Beginning with the line below that contains "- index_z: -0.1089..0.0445" and ending with the line that contains "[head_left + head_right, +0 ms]", retype every line exactly. Pictures are not copied.

**DATASET CONTENT:**
....

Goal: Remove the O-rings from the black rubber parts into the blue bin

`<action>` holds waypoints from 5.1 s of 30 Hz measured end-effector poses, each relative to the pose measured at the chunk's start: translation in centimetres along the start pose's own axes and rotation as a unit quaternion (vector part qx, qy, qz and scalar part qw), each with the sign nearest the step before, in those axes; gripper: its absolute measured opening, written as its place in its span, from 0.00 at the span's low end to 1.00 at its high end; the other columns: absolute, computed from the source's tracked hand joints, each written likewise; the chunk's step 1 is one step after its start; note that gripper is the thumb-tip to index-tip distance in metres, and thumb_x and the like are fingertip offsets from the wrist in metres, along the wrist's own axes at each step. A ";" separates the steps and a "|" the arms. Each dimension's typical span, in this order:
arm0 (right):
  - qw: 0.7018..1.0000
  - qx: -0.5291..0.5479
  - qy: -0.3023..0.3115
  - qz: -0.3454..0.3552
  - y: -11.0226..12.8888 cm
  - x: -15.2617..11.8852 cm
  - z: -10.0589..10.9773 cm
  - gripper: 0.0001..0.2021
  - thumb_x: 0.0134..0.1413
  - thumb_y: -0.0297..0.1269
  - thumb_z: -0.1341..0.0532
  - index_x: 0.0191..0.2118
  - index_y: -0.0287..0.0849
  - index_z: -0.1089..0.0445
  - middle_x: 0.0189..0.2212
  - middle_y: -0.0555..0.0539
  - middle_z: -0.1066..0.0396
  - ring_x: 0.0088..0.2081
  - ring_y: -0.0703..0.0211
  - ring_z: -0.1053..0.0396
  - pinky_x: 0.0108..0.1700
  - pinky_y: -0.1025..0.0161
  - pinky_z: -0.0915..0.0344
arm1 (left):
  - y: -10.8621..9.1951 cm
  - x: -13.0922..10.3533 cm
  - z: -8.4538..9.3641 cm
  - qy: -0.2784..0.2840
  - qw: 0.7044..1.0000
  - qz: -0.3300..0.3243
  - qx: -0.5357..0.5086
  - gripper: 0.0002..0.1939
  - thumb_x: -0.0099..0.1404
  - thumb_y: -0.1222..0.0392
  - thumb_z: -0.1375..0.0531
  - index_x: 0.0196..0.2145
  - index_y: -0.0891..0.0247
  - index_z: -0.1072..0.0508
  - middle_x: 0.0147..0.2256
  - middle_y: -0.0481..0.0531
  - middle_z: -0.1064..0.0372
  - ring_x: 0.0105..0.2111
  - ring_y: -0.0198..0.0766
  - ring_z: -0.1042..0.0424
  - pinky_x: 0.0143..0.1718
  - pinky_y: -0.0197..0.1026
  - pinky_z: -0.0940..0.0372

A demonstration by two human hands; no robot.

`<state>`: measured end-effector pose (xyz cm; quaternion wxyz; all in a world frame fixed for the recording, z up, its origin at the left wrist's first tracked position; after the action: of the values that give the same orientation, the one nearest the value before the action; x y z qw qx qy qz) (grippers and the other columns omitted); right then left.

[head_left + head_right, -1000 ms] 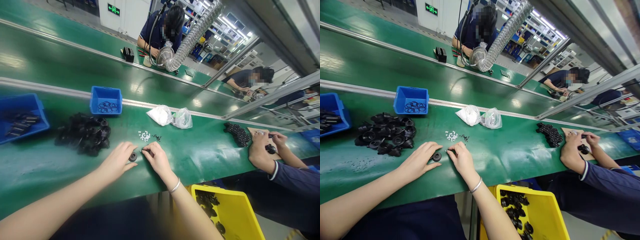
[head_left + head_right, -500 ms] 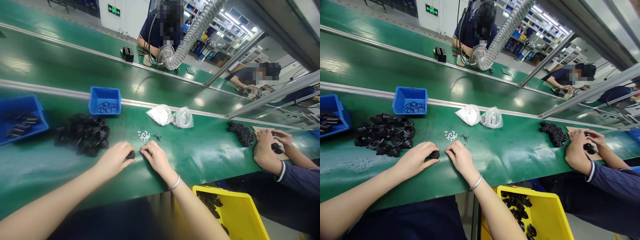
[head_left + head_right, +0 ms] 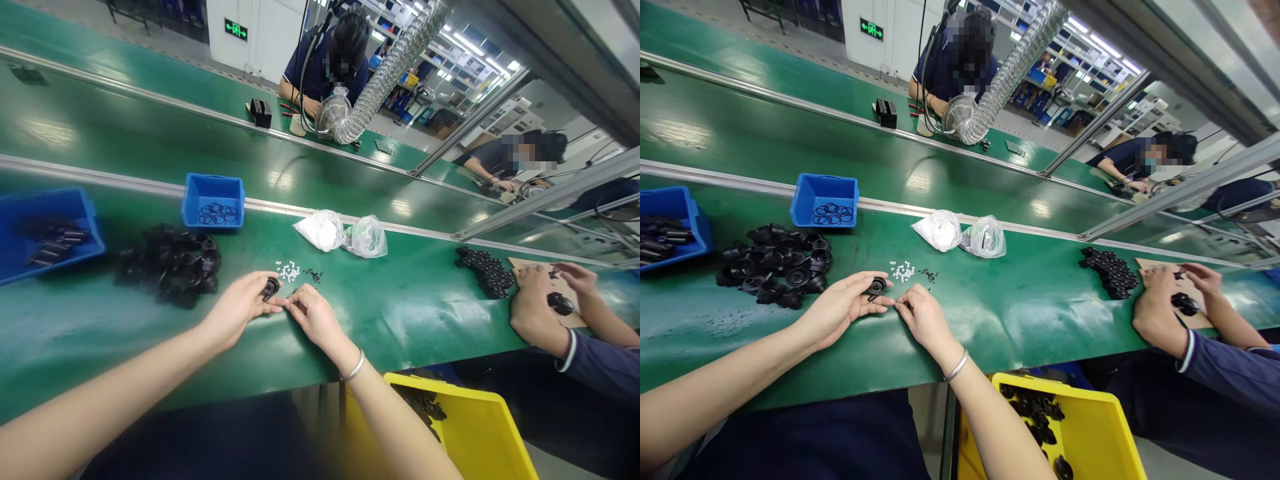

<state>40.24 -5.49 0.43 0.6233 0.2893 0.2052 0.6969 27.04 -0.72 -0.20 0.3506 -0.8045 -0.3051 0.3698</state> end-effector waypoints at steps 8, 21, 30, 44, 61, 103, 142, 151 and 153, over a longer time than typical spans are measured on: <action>0.989 0.037 -0.146 -0.003 2.0 -1.4 3.5 0.05 0.62 0.30 0.40 0.34 0.43 0.29 0.28 0.50 0.35 0.28 0.62 0.37 0.31 0.63 0.37 | 1.7 0.1 -0.7 0.094 0.985 -0.085 0.119 0.17 0.65 0.59 0.40 0.51 0.61 0.37 0.51 0.55 0.34 0.52 0.47 0.28 0.60 0.54 0.38; 0.970 -0.143 -0.133 0.144 5.3 -2.7 1.0 0.10 0.65 0.27 0.44 0.49 0.41 0.32 0.35 0.41 0.30 0.38 0.51 0.29 0.39 0.56 0.29 | 1.7 -1.9 -1.3 0.108 0.893 -0.179 0.399 0.21 0.70 0.61 0.48 0.60 0.58 0.41 0.47 0.56 0.30 0.51 0.49 0.31 0.53 0.53 0.33; 0.970 -0.170 -0.062 0.165 5.9 -2.7 -0.2 0.12 0.65 0.24 0.47 0.50 0.38 0.32 0.38 0.39 0.28 0.38 0.50 0.29 0.38 0.55 0.29 | 2.4 -1.8 -1.4 0.132 0.878 -0.179 0.424 0.21 0.71 0.61 0.52 0.61 0.59 0.41 0.59 0.59 0.38 0.60 0.48 0.37 0.61 0.56 0.40; 0.981 -0.106 -0.140 -0.080 -4.6 -2.0 4.9 0.07 0.65 0.37 0.42 0.37 0.43 0.29 0.32 0.45 0.31 0.34 0.55 0.30 0.36 0.59 0.30 | 4.7 -0.4 -1.0 0.147 0.975 -0.015 0.166 0.19 0.68 0.52 0.43 0.54 0.58 0.37 0.59 0.58 0.37 0.58 0.51 0.32 0.62 0.57 0.41; 0.986 -0.094 -0.067 0.119 4.0 -2.2 0.5 0.09 0.66 0.27 0.44 0.48 0.41 0.31 0.36 0.42 0.30 0.40 0.55 0.29 0.42 0.57 0.27 | 4.7 0.1 -0.4 0.135 0.968 -0.031 0.207 0.20 0.67 0.57 0.44 0.55 0.60 0.38 0.49 0.56 0.31 0.57 0.49 0.34 0.59 0.54 0.38; 0.987 -0.120 -0.015 0.109 2.9 -4.1 -2.1 0.31 0.64 0.22 0.47 0.69 0.45 0.52 0.45 0.38 0.35 0.45 0.51 0.33 0.45 0.52 0.28 | 4.4 0.4 -0.2 0.131 0.978 -0.019 0.162 0.18 0.66 0.63 0.45 0.53 0.61 0.36 0.49 0.56 0.31 0.46 0.45 0.28 0.48 0.48 0.34; 0.982 -0.119 0.008 0.146 4.9 -2.9 -0.2 0.17 0.68 0.38 0.45 0.59 0.40 0.39 0.34 0.45 0.28 0.32 0.57 0.29 0.34 0.61 0.30 | 4.0 -0.4 -1.5 0.133 0.976 -0.014 0.173 0.14 0.65 0.60 0.41 0.48 0.60 0.35 0.40 0.51 0.31 0.41 0.41 0.28 0.44 0.44 0.33; 0.957 -0.187 -0.084 -0.206 -7.9 -4.0 10.1 0.17 0.61 0.48 0.41 0.47 0.39 0.30 0.24 0.48 0.28 0.27 0.53 0.28 0.30 0.61 0.34 | -4.8 -2.5 0.9 0.002 0.655 -0.213 0.725 0.14 0.65 0.64 0.42 0.48 0.67 0.29 0.49 0.67 0.34 0.48 0.60 0.32 0.48 0.58 0.37; 0.926 -0.240 -0.116 -0.268 -10.7 -5.1 12.9 0.20 0.62 0.47 0.42 0.51 0.35 0.32 0.26 0.45 0.26 0.28 0.50 0.26 0.30 0.59 0.33 | -6.6 -2.8 3.0 -0.070 0.534 -0.208 0.817 0.12 0.65 0.65 0.44 0.44 0.73 0.28 0.43 0.69 0.34 0.43 0.63 0.32 0.41 0.58 0.36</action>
<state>57.07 -10.03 2.45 0.8569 0.1443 0.0276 0.4942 21.57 1.97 4.64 0.8998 -0.0537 -0.0528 0.4297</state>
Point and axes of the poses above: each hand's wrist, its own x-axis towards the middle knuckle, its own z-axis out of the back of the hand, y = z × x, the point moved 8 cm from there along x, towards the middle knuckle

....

**TASK ANSWER:**
  - index_z: -0.1089..0.0445
  - middle_x: 0.0189..0.2212
  - middle_y: -0.0555..0.0539
  - middle_z: -0.1066..0.0396
  - ring_x: 0.0088..0.2081
  - ring_y: -0.0703..0.0211
  - ring_z: -0.1053..0.0396
  - pinky_x: 0.0108..0.1700
  - pinky_y: -0.1025..0.0161
  - pinky_z: -0.0915..0.0344
arm1 (left):
  - y: -10.8621..9.1951 cm
  - x: -13.0922..10.3533 cm
  - z: -8.4538..9.3641 cm
  - qy: -0.2784..0.2840
  - qw: 0.7044..1.0000
  - qz: -0.3300..0.3243
  - qx: -0.5357..0.5086
  - gripper: 0.0002..0.1939
  - thumb_x: -0.0099..0.1404
  - thumb_y: -0.1222..0.0392
  - thumb_z: -0.1375..0.0531
  - index_x: 0.0196..0.2145
  - index_y: -0.0891..0.0247
  - index_z: -0.1072..0.0508
  - middle_x: 0.0147..0.2256
  - middle_y: -0.0481..0.0531
  - middle_z: -0.1064..0.0372
  - ring_x: 0.0105..0.2111
  - ring_y: -0.0198..0.0766
  - ring_z: -0.1042..0.0424
  - pinky_x: 0.0143..0.1718
  - pinky_y: -0.0197..0.1026
  - pinky_z: -0.0940..0.0372

A demonstration by two human hands; no robot.

`<state>`: measured end-effector pose (xyz cm; quaternion wxyz; all in a world frame fixed for the recording, z up, its origin at the left wrist's first tracked position; after the action: of the values that give the same orientation, the one nearest the value before the action; x y z qw qx qy qz) (grippers and the other columns omitted); right then left.

[head_left + head_right, -1000 ms] 
[head_left + head_right, -500 ms] 
[head_left + head_right, +0 ms] 

What the exercise required is now complete.